→ Required work
Report every line of the records below that includes the string "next".

Records from a collection:
+--
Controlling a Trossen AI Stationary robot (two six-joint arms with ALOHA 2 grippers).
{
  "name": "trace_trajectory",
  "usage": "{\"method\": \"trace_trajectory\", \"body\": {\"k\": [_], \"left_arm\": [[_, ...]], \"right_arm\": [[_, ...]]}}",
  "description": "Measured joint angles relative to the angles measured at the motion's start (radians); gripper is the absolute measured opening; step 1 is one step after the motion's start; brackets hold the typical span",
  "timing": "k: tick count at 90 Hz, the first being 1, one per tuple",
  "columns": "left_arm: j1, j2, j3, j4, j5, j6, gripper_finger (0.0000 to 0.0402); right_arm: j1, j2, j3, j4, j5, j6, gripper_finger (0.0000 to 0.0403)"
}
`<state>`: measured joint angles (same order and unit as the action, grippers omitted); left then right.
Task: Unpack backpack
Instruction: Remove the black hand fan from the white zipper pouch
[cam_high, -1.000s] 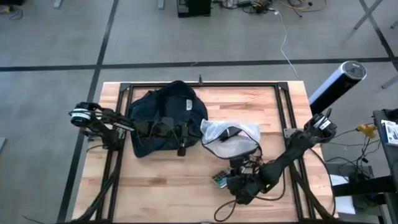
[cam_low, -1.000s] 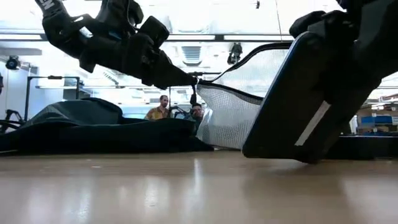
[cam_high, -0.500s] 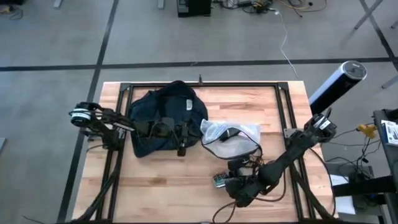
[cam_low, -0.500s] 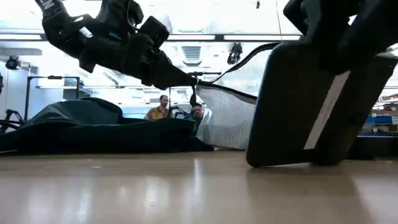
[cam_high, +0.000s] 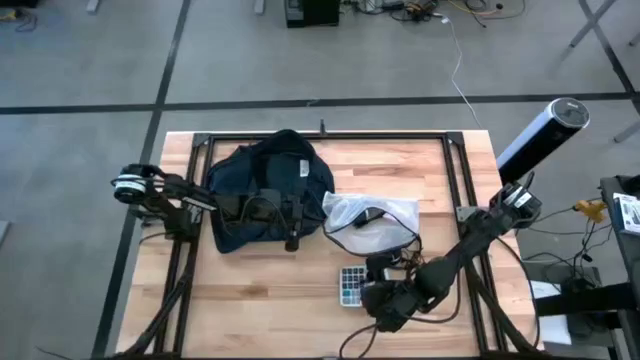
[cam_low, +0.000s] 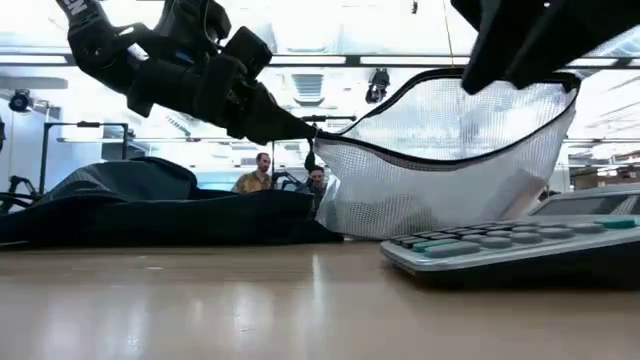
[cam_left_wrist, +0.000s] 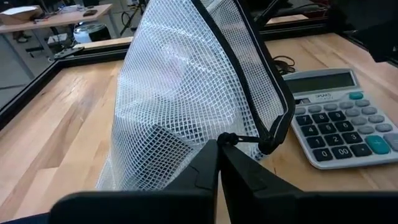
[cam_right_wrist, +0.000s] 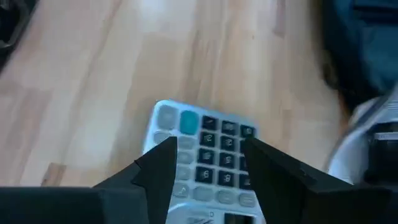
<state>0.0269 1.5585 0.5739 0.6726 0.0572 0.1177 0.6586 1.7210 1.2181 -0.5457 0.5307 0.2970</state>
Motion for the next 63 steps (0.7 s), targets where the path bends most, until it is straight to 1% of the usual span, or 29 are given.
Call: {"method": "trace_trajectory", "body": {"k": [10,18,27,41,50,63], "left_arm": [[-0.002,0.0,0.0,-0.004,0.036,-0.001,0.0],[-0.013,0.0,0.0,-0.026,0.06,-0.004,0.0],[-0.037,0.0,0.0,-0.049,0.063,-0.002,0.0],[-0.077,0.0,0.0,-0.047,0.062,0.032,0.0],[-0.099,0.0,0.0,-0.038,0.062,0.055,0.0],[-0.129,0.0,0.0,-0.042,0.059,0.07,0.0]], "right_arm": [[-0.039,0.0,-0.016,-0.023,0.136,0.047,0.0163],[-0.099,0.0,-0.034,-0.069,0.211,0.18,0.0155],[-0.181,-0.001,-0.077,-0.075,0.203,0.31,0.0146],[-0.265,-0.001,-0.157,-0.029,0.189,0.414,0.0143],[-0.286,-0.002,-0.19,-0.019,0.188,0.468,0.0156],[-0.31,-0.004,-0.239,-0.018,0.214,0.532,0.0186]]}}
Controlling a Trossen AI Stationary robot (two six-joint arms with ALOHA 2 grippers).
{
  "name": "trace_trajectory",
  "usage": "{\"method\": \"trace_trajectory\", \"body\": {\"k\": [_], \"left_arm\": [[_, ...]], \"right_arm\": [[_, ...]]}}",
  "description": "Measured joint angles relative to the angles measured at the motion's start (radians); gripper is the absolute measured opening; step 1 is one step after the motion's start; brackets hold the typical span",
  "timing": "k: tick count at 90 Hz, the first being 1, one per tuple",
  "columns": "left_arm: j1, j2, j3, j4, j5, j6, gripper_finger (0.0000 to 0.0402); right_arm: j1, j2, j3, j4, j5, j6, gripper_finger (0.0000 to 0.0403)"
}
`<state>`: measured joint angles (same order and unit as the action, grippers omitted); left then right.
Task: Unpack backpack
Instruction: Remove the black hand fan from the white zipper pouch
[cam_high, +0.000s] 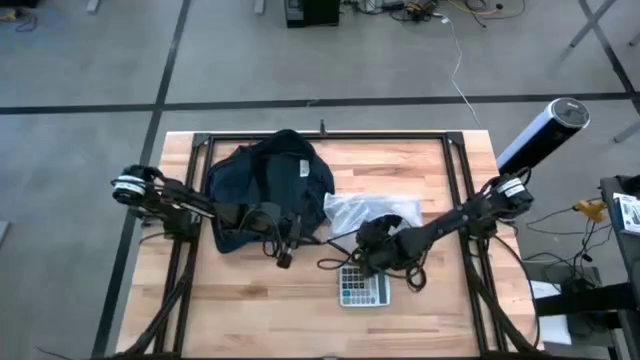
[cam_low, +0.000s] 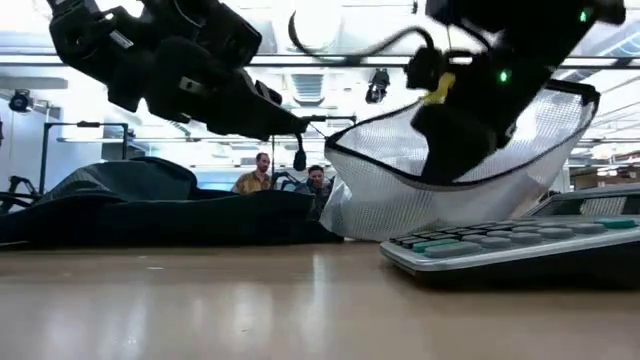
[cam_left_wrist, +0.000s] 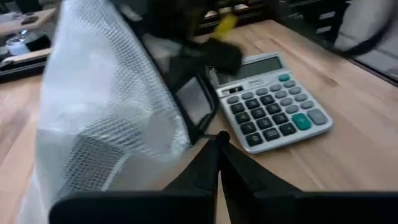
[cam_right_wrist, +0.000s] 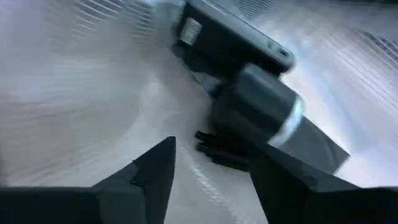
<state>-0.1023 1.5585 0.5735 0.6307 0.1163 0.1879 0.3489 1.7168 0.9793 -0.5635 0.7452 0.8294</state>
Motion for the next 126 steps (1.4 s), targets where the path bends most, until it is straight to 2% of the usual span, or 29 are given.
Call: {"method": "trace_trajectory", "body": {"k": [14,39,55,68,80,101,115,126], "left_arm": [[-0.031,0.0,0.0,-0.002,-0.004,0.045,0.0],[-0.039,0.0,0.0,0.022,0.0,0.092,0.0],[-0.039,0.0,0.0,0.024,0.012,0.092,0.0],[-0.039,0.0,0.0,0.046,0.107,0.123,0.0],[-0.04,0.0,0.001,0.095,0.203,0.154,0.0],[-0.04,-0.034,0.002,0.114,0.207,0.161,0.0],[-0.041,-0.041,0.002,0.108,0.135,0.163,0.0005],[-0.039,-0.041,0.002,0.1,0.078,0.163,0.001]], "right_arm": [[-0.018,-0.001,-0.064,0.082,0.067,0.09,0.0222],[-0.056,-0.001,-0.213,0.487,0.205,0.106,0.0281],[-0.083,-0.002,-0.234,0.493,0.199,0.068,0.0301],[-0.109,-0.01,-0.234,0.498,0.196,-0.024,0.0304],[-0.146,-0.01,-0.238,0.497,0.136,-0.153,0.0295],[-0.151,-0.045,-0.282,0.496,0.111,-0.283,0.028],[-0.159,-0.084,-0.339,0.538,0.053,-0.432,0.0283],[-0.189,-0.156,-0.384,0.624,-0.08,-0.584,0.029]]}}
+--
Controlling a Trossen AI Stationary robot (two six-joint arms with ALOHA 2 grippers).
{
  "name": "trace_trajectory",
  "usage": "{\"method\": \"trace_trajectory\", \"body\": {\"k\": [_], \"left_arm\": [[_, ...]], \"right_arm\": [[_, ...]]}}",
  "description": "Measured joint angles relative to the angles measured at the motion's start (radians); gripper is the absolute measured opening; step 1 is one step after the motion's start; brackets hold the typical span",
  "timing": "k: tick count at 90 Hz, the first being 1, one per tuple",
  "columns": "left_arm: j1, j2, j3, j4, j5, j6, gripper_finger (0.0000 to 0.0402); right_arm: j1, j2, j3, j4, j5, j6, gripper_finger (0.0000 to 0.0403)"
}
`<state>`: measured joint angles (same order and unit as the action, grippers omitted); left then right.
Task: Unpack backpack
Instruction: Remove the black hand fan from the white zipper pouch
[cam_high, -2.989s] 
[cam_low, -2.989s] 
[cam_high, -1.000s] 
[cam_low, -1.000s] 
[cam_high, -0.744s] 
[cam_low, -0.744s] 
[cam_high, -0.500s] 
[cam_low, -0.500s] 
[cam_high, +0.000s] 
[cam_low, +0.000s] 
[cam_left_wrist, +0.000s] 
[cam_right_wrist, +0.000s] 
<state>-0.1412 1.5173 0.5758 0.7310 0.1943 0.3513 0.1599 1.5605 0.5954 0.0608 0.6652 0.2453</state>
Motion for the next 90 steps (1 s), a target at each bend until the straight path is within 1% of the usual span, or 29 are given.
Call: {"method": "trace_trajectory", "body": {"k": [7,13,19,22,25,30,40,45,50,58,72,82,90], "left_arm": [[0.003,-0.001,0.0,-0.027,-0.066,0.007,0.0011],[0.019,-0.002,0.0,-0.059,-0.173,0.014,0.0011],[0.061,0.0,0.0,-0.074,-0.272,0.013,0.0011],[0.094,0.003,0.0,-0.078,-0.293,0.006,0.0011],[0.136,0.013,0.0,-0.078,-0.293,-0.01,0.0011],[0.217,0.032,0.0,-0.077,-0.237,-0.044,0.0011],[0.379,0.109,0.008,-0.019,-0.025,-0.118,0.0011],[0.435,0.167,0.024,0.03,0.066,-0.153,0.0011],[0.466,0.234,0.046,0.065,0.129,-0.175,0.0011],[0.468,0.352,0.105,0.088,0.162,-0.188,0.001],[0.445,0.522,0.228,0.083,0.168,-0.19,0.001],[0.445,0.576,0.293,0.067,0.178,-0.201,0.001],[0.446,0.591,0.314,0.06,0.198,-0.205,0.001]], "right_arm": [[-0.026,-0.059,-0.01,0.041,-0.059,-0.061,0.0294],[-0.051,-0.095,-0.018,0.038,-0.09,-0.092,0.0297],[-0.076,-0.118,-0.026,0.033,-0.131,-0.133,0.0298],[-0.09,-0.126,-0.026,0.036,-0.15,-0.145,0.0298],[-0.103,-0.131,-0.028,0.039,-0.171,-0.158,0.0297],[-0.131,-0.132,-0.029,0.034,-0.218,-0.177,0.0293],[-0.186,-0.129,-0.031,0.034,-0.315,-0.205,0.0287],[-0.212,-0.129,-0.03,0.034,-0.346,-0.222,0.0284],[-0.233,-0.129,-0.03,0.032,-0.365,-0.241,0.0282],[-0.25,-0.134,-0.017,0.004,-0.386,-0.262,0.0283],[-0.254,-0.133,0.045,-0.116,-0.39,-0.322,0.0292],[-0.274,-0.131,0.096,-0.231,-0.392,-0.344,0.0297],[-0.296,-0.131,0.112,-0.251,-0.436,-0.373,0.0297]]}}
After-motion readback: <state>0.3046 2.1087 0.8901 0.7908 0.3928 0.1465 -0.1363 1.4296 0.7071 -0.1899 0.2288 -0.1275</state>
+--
→ Problem solution
Motion for the next 63 steps (0.7 s), targets where the path bends most, until it is straight to 1% of the usual span, or 29 are given.
Motion for the next 126 steps (1.4 s), targets where the path bends most, until it is straight to 2% of the usual span, or 29 are given.
Motion for the next 90 steps (1 s), a target at each bend until the straight path is within 1% of the usual span, or 29 are given.

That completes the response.